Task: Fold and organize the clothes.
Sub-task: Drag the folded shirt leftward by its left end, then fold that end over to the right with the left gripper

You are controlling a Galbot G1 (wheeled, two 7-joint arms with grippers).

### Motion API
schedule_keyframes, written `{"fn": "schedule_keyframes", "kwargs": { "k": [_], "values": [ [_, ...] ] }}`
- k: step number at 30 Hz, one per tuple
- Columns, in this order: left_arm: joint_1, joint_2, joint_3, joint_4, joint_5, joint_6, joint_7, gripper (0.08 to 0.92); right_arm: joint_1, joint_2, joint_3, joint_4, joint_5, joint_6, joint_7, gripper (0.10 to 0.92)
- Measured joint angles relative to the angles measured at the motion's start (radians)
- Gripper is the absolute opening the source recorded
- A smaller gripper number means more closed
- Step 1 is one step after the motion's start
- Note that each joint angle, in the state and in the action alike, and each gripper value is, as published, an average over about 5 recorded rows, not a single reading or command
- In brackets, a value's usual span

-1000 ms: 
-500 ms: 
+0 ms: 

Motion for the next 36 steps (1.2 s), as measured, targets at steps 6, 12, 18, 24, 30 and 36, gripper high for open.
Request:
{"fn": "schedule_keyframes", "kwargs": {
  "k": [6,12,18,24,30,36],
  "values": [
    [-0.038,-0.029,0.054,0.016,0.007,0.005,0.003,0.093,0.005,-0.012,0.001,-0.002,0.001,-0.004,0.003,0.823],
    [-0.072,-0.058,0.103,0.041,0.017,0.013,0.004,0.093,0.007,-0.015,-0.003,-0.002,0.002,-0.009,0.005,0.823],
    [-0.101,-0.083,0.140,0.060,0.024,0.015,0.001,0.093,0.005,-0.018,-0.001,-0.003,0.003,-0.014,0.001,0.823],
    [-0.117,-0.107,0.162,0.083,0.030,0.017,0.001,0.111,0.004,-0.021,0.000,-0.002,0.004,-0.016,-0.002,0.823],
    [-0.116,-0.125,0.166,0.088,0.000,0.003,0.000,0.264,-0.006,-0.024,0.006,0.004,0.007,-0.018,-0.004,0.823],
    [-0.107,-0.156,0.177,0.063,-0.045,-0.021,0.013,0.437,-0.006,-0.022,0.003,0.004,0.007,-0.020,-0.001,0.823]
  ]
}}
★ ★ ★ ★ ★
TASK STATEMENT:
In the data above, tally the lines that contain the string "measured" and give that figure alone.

EXERCISE ANSWER:
2